• Problem requirements:
Please copy every line of the records below that holds the word "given".

• Entries provided:

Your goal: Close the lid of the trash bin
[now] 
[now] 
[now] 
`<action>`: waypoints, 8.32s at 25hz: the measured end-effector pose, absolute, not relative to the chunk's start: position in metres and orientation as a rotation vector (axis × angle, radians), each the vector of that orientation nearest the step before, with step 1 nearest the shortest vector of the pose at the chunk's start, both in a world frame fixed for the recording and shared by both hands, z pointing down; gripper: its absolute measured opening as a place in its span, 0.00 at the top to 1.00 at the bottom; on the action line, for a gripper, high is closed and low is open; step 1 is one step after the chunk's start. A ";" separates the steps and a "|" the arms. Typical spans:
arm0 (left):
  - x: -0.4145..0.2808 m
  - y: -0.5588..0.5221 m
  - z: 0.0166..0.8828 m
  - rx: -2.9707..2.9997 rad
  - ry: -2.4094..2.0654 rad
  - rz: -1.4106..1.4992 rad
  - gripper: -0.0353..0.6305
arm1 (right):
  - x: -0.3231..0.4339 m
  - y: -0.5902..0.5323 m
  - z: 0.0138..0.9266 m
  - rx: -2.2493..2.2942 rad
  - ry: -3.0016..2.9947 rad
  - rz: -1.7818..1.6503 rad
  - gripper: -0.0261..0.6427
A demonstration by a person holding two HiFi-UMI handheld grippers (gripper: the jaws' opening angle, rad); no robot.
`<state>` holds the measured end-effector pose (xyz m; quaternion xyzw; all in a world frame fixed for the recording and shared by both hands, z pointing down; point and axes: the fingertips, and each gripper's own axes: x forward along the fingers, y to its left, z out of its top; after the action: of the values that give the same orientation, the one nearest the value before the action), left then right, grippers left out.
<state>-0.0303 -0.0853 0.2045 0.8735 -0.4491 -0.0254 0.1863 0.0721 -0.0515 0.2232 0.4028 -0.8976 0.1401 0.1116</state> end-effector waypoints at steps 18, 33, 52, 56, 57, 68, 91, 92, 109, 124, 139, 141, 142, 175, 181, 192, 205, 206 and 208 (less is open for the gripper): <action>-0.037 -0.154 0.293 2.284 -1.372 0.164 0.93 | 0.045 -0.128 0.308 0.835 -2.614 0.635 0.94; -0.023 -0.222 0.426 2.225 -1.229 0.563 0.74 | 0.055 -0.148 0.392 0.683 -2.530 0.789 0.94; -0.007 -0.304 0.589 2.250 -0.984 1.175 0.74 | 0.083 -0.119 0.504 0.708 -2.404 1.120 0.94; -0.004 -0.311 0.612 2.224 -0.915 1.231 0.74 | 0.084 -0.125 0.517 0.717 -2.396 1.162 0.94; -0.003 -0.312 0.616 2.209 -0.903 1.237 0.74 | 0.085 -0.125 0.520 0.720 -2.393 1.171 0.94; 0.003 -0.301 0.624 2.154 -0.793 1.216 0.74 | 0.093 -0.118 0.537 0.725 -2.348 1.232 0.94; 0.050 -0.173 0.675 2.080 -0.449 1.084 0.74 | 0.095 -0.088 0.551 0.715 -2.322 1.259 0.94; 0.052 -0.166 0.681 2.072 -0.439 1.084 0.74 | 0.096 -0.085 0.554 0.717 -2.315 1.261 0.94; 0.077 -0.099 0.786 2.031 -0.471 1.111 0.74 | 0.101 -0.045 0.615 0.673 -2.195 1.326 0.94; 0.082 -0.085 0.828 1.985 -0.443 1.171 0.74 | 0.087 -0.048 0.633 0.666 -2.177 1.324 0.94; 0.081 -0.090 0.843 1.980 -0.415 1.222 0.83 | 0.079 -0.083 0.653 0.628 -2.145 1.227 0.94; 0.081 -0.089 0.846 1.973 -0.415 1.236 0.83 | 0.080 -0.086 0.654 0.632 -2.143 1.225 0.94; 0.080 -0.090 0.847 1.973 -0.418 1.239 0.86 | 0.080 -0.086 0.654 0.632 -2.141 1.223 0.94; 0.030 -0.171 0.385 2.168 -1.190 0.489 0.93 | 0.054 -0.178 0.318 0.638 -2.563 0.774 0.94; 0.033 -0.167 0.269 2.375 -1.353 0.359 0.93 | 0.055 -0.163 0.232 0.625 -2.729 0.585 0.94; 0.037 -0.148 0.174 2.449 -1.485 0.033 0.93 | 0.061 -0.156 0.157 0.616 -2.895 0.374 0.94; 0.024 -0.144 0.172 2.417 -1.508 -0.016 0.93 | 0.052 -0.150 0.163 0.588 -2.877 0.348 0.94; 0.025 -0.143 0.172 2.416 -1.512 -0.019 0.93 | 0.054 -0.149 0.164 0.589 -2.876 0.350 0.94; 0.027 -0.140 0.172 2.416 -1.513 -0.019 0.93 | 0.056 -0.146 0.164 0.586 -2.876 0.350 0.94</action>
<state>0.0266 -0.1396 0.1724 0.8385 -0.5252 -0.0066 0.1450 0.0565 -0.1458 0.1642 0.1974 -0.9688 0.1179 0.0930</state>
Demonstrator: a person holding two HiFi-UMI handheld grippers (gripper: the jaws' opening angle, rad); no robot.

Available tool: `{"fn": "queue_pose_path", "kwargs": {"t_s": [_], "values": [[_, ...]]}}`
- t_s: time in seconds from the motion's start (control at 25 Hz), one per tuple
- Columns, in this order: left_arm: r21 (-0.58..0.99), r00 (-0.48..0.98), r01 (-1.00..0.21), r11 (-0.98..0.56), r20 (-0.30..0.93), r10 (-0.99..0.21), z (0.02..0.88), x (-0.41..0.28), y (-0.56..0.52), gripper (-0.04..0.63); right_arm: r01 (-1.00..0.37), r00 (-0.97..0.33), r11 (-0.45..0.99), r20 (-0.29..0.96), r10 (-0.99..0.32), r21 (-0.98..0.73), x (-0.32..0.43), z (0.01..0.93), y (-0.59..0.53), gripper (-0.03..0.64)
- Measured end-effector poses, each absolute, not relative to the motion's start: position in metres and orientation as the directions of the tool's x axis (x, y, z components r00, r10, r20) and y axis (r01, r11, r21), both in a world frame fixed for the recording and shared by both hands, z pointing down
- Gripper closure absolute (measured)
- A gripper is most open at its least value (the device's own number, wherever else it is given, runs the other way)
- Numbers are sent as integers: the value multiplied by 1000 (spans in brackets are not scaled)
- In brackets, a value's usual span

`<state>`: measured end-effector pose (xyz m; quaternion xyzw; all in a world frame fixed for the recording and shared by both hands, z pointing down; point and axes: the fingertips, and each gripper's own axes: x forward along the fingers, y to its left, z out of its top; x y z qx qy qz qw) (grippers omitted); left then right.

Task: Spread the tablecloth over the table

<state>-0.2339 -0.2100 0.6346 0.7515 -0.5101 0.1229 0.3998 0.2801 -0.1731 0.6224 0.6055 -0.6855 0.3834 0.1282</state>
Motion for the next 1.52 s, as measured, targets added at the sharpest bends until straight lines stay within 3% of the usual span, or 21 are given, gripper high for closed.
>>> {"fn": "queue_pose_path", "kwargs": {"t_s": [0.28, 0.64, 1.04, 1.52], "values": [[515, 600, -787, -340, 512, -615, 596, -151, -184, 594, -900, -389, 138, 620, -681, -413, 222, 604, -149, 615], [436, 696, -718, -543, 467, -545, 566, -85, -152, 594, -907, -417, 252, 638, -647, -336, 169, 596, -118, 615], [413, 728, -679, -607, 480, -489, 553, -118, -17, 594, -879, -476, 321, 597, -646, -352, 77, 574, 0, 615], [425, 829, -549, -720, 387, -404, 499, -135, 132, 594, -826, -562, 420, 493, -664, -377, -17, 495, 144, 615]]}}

• Completed exercise:
- A gripper is most open at its least value (the device's own number, wherever else it is given, runs the other way)
Motion for the next 1.52 s, as measured, targets added at the sharpest bends until straight lines stay within 3% of the usual span, or 21 are given, gripper high for closed.

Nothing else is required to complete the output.